An exact reproduction of all the entries is the expected answer.

╭─ Provided records

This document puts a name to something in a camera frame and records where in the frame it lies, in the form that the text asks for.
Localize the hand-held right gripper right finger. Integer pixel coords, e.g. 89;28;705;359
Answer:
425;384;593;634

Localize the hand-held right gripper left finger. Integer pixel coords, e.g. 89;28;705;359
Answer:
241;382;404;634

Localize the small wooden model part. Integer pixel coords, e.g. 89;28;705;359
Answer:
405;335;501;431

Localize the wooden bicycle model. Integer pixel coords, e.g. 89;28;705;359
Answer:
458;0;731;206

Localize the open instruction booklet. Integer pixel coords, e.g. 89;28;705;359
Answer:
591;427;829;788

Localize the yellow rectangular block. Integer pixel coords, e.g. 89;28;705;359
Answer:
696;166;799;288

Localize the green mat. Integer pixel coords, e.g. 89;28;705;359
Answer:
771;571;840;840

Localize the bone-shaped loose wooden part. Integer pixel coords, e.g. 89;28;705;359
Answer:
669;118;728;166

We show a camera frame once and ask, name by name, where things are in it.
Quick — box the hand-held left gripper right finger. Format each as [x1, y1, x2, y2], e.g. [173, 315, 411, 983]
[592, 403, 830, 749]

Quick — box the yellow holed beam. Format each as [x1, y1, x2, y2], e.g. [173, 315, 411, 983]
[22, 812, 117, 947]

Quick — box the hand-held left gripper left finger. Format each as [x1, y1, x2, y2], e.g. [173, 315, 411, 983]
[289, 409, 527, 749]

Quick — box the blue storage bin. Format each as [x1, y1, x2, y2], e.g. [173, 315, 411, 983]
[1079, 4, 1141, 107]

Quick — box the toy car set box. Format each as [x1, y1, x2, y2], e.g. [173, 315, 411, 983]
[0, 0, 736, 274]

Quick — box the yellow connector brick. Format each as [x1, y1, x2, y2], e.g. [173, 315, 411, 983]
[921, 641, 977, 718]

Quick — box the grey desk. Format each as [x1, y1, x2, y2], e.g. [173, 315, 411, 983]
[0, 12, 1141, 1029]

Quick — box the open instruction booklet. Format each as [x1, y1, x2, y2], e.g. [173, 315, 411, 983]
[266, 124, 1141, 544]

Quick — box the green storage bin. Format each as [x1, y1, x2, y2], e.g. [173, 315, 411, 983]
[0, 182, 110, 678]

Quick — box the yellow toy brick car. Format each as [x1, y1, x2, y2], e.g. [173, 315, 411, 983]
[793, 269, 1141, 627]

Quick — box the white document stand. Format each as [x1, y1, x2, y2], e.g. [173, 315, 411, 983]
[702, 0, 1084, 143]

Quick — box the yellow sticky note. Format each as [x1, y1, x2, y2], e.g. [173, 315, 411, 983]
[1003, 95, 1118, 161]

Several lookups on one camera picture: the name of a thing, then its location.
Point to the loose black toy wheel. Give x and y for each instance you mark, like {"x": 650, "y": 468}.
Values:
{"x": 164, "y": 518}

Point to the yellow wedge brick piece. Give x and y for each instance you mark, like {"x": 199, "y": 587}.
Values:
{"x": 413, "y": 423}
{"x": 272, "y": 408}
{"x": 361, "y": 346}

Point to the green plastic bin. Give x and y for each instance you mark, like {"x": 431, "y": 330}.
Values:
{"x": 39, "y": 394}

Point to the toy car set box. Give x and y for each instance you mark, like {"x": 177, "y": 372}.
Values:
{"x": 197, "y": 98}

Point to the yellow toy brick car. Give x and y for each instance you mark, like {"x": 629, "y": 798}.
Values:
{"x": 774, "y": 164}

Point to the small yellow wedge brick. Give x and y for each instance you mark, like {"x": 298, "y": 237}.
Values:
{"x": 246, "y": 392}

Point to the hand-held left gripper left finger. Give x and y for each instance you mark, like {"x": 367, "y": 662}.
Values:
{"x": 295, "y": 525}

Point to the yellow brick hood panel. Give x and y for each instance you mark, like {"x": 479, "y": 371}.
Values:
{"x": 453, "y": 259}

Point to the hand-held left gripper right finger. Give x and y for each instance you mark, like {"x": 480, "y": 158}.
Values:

╰─

▸ Response box
This document puts a name to something in a camera frame and records where in the frame it lies, in the form that the text asks for.
Localize the hand-held right gripper right finger. Integer pixel coords, e.g. 89;28;705;359
Answer:
425;384;593;634

Localize the hand-held right gripper left finger. Integer pixel coords, e.g. 89;28;705;359
Answer:
241;382;404;634

Localize the small wooden model part. Integer pixel coords, e.g. 89;28;705;359
Answer:
405;335;501;431

Localize the wooden bicycle model. Integer pixel coords, e.g. 89;28;705;359
Answer:
458;0;731;206

Localize the open instruction booklet. Integer pixel coords, e.g. 89;28;705;359
Answer:
591;427;829;788

Localize the yellow rectangular block. Integer pixel coords, e.g. 89;28;705;359
Answer:
696;166;799;288

Localize the green mat. Integer pixel coords, e.g. 89;28;705;359
Answer:
771;571;840;840

Localize the bone-shaped loose wooden part. Integer pixel coords, e.g. 89;28;705;359
Answer:
669;118;728;166

We show a camera frame once and ask, name by name, where things are in it.
Quick — box the hand-held left gripper right finger. Format each as [x1, y1, x2, y2], e.g. [173, 315, 411, 983]
[592, 403, 830, 749]

Quick — box the yellow holed beam. Format each as [x1, y1, x2, y2], e.g. [173, 315, 411, 983]
[22, 812, 117, 947]

Quick — box the hand-held left gripper left finger. Format each as [x1, y1, x2, y2], e.g. [173, 315, 411, 983]
[289, 409, 527, 749]

Quick — box the blue storage bin. Format each as [x1, y1, x2, y2], e.g. [173, 315, 411, 983]
[1079, 4, 1141, 107]

Quick — box the toy car set box. Format each as [x1, y1, x2, y2], e.g. [173, 315, 411, 983]
[0, 0, 736, 274]

Quick — box the yellow connector brick. Format each as [x1, y1, x2, y2], e.g. [173, 315, 411, 983]
[921, 641, 977, 718]

Quick — box the grey desk. Format each as [x1, y1, x2, y2], e.g. [173, 315, 411, 983]
[0, 12, 1141, 1029]

Quick — box the open instruction booklet. Format each as [x1, y1, x2, y2], e.g. [173, 315, 411, 983]
[266, 124, 1141, 544]

Quick — box the green storage bin. Format each as [x1, y1, x2, y2], e.g. [173, 315, 411, 983]
[0, 182, 110, 678]

Quick — box the yellow toy brick car. Format each as [x1, y1, x2, y2], e.g. [173, 315, 411, 983]
[793, 269, 1141, 627]

Quick — box the white document stand. Format each as [x1, y1, x2, y2], e.g. [173, 315, 411, 983]
[702, 0, 1084, 143]

Quick — box the yellow sticky note. Format each as [x1, y1, x2, y2], e.g. [173, 315, 411, 983]
[1003, 95, 1118, 161]

Several lookups on one camera picture: the name of a thing, then its location.
Point to the loose black toy wheel. Give x and y for each instance you mark, like {"x": 650, "y": 468}.
Values:
{"x": 164, "y": 518}

Point to the yellow wedge brick piece. Give x and y for each instance you mark, like {"x": 199, "y": 587}.
Values:
{"x": 413, "y": 423}
{"x": 272, "y": 408}
{"x": 361, "y": 346}

Point to the green plastic bin. Give x and y for each instance you mark, like {"x": 431, "y": 330}.
Values:
{"x": 39, "y": 394}

Point to the toy car set box. Give x and y for each instance you mark, like {"x": 177, "y": 372}.
Values:
{"x": 197, "y": 98}

Point to the yellow toy brick car. Give x and y for each instance you mark, like {"x": 629, "y": 798}.
Values:
{"x": 774, "y": 164}

Point to the small yellow wedge brick. Give x and y for each instance you mark, like {"x": 298, "y": 237}.
Values:
{"x": 246, "y": 392}

Point to the hand-held left gripper left finger. Give x and y for each instance you mark, like {"x": 367, "y": 662}.
Values:
{"x": 295, "y": 525}

Point to the yellow brick hood panel. Give x and y for each instance you mark, like {"x": 479, "y": 371}.
Values:
{"x": 453, "y": 259}

Point to the hand-held left gripper right finger. Give x and y for each instance you mark, like {"x": 480, "y": 158}.
Values:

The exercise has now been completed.